Does she ever write herself into the characters?
Not intentionally, but sometimes I'll find myself thinking, “Hey, I'm sort of like (insert character's name) when it comes to this or that.” Other times, I understand a character's motivations but know I would never react the way they do.
Is writing her full time job, or is she “keeping her day job,” so to speak?
I'm keeping my day job for now. If I'm ever successful enough as an author to quit teaching, I think I'd still volunteer at the very least. More likely, I'd sub on a regular basis. That would allow me the flexibility to take off a day here or there to focus on writing. But for now, I love teaching and writing equally.
If she could go back in time and meet one famous person or legend in history, who would it be?
I would love to meet my distant ancestor, William Wallace. You know... “It's all for nothing if you don't have freedom.” (Braveheart) I think he has a lot in common with my protagonists.
There are millions of new books released every year. What, in her mind, makes hers stand out from all those millions in her genre?
The way I've written from multiple points of view isn't done often. That was intentional. It's important to this story in that it allows the reader to experience their world through many eyes.
In the world of Indie, marketing is very difficult, especially if you don't have the funds to pay for it. Has she found a great free way to market her work that she thinks other Indies will benefit from?

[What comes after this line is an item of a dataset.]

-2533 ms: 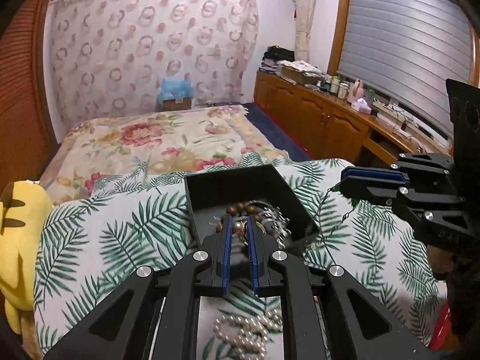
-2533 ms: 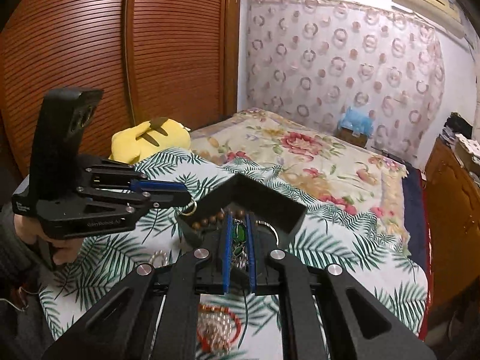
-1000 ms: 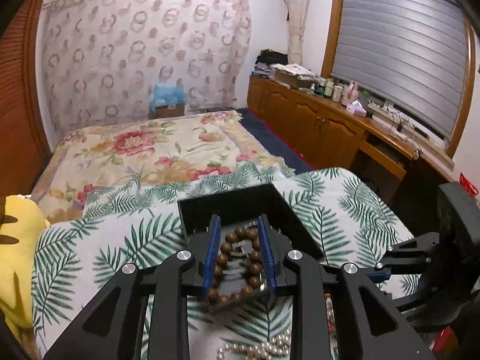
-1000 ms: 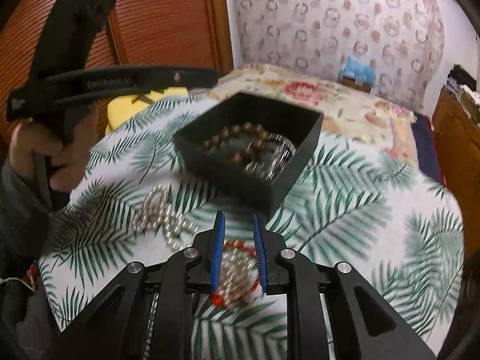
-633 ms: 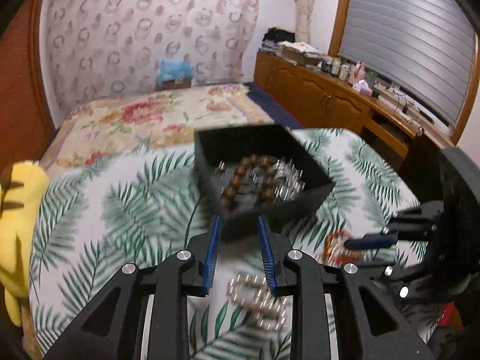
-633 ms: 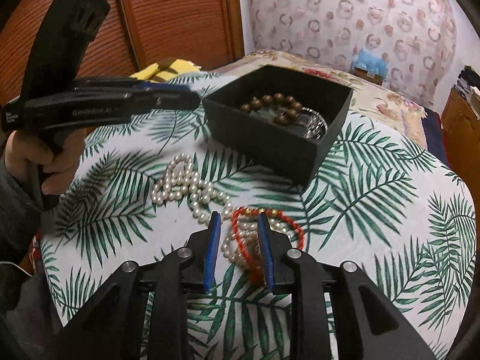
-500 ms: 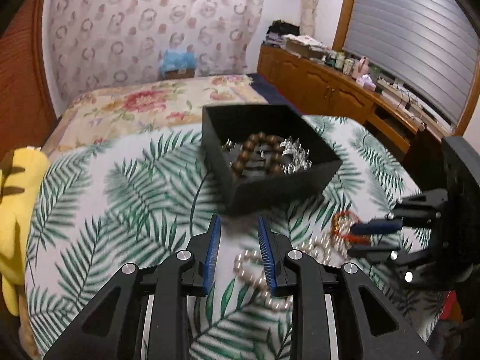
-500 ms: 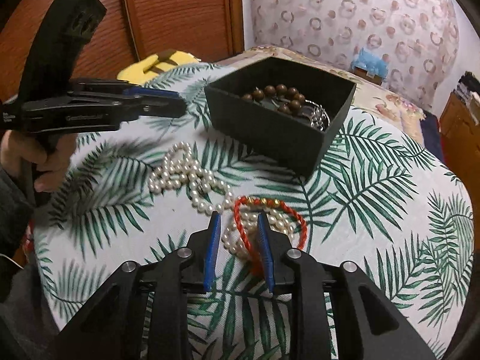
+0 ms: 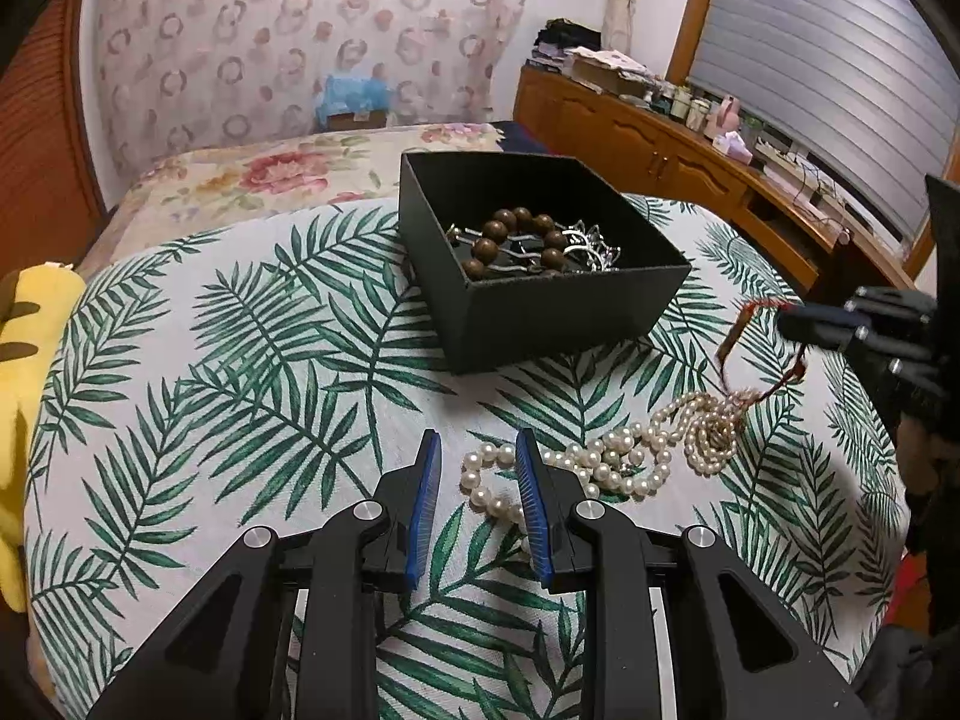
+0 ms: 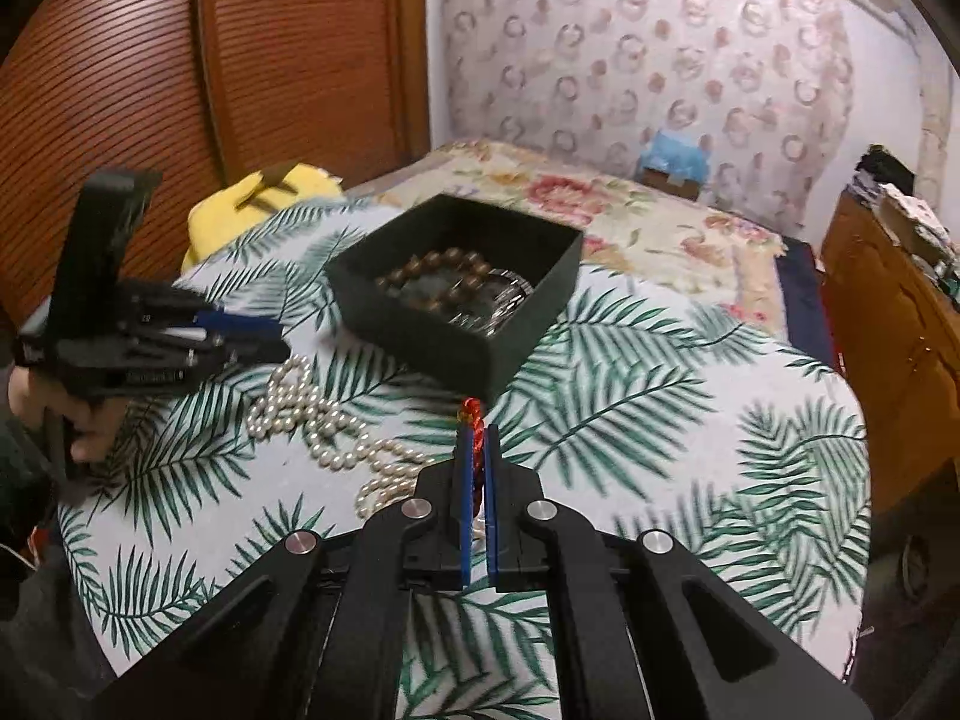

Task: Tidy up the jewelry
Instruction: 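Grasp the red coral bracelet with the right tool while the left tool grasps a pearl strand, then lift the pearl strand and coral bracelet over the black box and release both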

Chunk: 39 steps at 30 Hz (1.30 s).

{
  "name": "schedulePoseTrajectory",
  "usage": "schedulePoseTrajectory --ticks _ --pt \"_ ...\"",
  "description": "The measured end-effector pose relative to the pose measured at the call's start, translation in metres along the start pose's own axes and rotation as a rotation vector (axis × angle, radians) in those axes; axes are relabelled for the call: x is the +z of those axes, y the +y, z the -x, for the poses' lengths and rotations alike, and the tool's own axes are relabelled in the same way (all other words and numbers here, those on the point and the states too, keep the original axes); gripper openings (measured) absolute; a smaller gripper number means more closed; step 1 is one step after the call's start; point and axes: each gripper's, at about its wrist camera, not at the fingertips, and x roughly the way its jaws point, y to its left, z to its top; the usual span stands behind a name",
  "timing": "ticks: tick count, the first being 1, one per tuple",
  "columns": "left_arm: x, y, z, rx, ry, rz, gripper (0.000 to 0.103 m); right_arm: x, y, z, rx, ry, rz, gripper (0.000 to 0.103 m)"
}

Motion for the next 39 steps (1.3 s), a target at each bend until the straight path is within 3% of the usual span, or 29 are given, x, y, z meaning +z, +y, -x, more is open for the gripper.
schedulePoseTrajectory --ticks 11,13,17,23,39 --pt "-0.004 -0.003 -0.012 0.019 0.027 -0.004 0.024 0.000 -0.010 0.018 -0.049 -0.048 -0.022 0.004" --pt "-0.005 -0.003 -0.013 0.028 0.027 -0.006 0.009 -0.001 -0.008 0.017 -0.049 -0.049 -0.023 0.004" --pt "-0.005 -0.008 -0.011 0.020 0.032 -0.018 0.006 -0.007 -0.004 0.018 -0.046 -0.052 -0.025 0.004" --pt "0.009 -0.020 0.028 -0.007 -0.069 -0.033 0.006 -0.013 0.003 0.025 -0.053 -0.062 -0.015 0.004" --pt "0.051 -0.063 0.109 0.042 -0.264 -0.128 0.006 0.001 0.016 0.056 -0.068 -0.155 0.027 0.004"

I'm sorry. Marketing is my greatest weakness. After publishing two novels, I finally decided to join Twitter last week! The Amazon KDP Select free days are what has helped readers notice my books. Other than that, I try to connect with readers and other Indie writers through Facebook, through my blog and by doing interviews. Really, I think the most important part of marketing is to write a good book and to try and find your niche audience. I also recommend connecting with other writers in any way possible.